▶ **Description of the task**: If a line in the records below contains the word "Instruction", copy it.

▶ **Information**:
☆ ☆ ☆

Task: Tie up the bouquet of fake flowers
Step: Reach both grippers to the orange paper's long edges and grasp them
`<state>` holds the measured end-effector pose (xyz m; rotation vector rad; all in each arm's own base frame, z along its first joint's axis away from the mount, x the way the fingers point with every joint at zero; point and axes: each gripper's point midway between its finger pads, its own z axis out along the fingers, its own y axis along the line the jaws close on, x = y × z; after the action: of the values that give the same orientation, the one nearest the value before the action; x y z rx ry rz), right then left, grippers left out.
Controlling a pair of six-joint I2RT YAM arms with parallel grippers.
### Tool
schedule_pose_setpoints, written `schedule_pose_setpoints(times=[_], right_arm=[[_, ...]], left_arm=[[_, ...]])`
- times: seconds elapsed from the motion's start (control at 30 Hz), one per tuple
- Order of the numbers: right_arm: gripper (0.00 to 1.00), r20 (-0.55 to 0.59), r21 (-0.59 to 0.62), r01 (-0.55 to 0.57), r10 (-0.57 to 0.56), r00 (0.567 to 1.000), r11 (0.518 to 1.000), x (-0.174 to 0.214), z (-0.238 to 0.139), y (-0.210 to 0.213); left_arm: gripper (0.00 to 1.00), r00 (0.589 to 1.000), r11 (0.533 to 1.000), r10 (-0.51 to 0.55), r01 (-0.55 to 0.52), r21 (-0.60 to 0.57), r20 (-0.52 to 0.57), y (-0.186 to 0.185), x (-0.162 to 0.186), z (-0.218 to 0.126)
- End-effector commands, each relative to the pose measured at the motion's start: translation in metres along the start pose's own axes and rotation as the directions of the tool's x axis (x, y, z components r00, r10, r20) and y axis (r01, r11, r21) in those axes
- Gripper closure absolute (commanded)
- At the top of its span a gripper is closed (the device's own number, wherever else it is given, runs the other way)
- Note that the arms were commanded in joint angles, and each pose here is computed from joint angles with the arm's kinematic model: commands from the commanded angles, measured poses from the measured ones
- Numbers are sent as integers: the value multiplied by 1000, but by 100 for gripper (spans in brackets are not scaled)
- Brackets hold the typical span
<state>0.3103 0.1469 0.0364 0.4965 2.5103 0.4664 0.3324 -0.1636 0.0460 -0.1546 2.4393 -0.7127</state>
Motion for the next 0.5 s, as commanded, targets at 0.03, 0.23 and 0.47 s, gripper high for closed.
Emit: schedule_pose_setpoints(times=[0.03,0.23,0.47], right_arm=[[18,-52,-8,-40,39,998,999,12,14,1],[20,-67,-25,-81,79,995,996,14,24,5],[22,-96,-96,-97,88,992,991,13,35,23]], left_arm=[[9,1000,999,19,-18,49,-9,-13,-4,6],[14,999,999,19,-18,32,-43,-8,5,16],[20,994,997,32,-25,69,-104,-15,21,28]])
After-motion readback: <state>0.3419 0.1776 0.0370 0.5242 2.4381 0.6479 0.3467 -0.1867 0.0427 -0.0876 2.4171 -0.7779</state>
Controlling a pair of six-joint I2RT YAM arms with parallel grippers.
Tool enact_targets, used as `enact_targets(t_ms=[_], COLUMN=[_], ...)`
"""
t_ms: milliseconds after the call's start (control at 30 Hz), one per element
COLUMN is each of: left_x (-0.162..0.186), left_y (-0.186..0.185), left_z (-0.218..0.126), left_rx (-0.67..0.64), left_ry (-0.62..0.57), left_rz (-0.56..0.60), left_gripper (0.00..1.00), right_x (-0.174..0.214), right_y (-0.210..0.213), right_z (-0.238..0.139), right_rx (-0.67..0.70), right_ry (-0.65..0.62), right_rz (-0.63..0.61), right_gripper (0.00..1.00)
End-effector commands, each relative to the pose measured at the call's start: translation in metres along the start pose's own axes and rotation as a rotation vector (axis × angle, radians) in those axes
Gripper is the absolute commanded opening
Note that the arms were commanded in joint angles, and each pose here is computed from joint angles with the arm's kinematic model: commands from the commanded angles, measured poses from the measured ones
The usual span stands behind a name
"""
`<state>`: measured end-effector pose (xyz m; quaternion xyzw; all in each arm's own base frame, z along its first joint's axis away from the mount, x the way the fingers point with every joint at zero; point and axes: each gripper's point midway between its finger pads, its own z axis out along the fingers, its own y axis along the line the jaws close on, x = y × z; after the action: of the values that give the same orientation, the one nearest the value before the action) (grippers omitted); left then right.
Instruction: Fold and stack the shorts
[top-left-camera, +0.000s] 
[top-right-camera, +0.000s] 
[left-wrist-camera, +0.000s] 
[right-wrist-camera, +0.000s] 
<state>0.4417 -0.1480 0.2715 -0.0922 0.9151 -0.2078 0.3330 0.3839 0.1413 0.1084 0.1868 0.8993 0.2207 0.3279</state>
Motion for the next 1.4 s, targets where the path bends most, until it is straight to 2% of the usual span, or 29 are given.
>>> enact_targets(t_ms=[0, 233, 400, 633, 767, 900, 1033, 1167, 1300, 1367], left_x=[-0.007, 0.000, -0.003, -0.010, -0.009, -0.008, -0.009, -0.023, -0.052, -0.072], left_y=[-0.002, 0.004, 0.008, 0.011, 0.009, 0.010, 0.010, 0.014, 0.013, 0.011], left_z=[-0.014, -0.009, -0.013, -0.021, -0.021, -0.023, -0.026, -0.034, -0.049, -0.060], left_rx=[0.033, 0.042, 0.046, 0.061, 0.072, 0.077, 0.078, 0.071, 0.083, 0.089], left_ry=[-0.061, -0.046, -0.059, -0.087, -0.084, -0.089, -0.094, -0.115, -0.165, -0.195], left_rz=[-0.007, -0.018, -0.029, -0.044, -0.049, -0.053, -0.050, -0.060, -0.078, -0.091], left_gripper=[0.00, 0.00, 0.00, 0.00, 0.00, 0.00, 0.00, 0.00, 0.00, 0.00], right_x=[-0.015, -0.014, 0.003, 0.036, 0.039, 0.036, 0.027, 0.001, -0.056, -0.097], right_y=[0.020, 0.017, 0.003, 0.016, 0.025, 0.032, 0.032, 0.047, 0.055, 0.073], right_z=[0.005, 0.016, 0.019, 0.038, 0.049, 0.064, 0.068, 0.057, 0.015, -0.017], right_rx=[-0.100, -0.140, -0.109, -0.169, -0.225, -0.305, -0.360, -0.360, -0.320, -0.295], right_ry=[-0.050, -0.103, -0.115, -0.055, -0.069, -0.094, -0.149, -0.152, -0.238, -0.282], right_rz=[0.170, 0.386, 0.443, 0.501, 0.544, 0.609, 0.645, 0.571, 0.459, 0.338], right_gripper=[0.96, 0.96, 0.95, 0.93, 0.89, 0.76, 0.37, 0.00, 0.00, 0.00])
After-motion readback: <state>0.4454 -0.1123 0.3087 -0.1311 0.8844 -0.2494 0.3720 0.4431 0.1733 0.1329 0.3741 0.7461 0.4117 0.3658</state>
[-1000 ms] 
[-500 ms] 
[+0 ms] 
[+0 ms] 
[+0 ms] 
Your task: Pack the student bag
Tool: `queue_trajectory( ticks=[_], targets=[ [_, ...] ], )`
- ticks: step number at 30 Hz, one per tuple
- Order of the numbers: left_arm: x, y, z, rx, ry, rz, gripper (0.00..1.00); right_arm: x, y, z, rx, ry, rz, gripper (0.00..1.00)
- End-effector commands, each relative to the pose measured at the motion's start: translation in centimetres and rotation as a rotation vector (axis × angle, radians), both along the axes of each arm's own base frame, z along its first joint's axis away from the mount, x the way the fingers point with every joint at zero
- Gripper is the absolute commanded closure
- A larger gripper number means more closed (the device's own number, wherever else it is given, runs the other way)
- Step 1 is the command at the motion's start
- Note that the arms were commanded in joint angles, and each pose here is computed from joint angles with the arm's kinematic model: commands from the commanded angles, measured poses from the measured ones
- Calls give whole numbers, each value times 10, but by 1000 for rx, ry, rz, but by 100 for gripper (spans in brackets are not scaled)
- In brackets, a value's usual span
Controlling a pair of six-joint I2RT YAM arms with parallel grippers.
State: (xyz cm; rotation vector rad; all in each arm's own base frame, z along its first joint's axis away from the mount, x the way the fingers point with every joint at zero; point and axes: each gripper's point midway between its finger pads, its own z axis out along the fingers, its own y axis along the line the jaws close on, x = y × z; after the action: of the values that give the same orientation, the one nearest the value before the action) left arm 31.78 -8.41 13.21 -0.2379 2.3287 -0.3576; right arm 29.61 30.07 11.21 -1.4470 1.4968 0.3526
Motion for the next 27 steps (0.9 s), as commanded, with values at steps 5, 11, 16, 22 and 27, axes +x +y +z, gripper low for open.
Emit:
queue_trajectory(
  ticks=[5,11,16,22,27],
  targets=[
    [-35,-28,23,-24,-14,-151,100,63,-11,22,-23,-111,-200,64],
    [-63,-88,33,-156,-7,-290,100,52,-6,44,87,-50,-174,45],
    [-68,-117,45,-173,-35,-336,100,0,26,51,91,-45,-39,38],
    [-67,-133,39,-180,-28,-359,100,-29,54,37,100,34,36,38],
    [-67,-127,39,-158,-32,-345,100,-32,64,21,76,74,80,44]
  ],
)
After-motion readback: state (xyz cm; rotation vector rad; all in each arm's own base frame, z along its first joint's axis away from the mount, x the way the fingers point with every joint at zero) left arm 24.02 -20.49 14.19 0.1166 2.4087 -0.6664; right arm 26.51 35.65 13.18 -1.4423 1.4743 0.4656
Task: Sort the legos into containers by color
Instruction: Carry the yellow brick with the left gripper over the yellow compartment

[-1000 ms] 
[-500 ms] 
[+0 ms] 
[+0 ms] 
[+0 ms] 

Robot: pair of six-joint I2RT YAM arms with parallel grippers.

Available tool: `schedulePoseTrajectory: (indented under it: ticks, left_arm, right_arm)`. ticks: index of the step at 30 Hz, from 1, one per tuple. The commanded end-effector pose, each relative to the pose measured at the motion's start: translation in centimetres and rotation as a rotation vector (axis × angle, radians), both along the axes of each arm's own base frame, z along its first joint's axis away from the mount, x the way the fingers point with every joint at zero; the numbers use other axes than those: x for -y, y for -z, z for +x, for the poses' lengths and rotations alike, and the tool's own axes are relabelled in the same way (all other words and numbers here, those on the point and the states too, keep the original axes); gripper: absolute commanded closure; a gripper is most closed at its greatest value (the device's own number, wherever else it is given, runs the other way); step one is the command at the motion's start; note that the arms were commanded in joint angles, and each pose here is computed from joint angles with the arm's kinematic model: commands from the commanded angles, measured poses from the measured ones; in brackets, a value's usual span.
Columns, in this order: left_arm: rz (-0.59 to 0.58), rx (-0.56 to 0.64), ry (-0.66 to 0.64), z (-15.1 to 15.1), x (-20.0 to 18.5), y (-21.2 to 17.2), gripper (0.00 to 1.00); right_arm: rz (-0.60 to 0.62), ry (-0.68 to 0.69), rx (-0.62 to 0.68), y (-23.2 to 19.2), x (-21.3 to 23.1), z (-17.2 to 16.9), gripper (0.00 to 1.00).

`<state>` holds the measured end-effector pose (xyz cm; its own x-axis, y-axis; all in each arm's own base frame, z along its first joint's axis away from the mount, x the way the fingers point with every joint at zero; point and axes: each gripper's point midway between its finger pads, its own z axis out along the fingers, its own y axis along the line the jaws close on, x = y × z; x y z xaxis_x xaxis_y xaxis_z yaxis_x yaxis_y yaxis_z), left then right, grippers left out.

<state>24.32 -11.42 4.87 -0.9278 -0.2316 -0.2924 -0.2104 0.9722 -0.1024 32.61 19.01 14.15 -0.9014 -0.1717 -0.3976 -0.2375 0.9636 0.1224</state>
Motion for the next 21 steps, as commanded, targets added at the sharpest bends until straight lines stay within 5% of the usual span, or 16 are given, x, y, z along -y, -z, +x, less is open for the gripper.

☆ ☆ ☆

▶ **Your solution**:
Instruction: Fold and stack the shorts
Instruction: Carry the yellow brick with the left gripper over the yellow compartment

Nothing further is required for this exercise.